Maher and I laughed loudly together but Inanna and mother gave us both dirty looks, which cut my mirth short. Not Maher though; nothing could make him stop laughing until he no longer thought something was funny. Despite that, mother looked to me, "Stop japing your sister. For that, you draw a card."
I sat up on my elbow from where I lay, "I don't want to draw a card --"
"I'm not asking you what is wanted. I'm telling you what is going to be done." The last of her words were nearly overcome by the sound of the girl in the adjacent place being pummeled by what must've been a very large man, her moans turning to screams and echoing about the tent. Mother acted as if she couldn't hear the noise and continued, "Inanna, shuffle the cards and deal Belus."
"Don't deal me."
"Inanna." Mother's voice was firm and she stared right at me as she spoke. I sat up on my knees, holding back any further comment. My sister shuffled the cards quickly, looking first at me then to mother and finally back again, throwing down six cards my way. A six card draw would go fast, so there was at least some consideration within her.
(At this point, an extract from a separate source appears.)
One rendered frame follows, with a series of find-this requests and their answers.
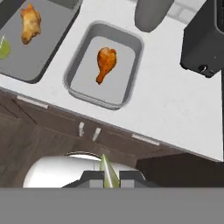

She spoke softly, "Pick two, discard two and leave two face down."
"I know how the game is played." My voice was irritable and, even though it wasn't really aimed at her, she frowned slightly before turning to deal mother, Maher and herself last. Mother sat up straighter than before, a surefire tell she'd received a good hand. My older brother's face betrayed nothing but quiet intensity. Inanna's eyes shifted, her hand hovering as she waffled on deciding which two to leave face down -- unknown even to the holder.
My own hand wasn't much: Sword and Harvest, with Death and Moon going to the discard pile visible to all and whatever the two face down cards were. It didn't matter much; the only strategy I'd ever hit upon was to hold all three cards in a suite and burn them in sequence. It was ridiculously amateurish and Inanna inevitably chastised me for such child-like play.
All the same, I didn't care much, letting Maher knock down both of mother's free hand and force her to play her unknown blind against Inanna. It scarcely could've worked and in exchange, my sister forced her to fold, taking mother's discard pile for her own. It was a carefully calculated play, I could tell, knowing our brother would go for the kill so early with only six cards in hand and trusting her own cards enough to weather the storm should he have chosen her for his first victim. As she'd folded mother, Inanna went again, folding Maher in turn and taking his discard pile as well.
With a handful of cards, I could scarcely play aggressively and so I played cautiously. I dealt my Sword to remove her most dangerous suite from play while praying the two face down cards I still held contained either Prosperity or Intellect. I knew Inanna would play Strength if she could and she did, at which point I flipped my face down cards, expecting something stupid like Piety and Cunning. No one was more shocked than I was when my last three cards were Harvest, Intellect and Prosperity. Every one of her suites were countered, with my hand growing unassailable as the last three rounds played out.
The cards had not been kind to Inanna and I was left holding Prosperity.
"Well played Belus. You've changed your fortune." Mother's voice held a hint of smug self-satisfaction. "Do you see know the appeal of the cards?"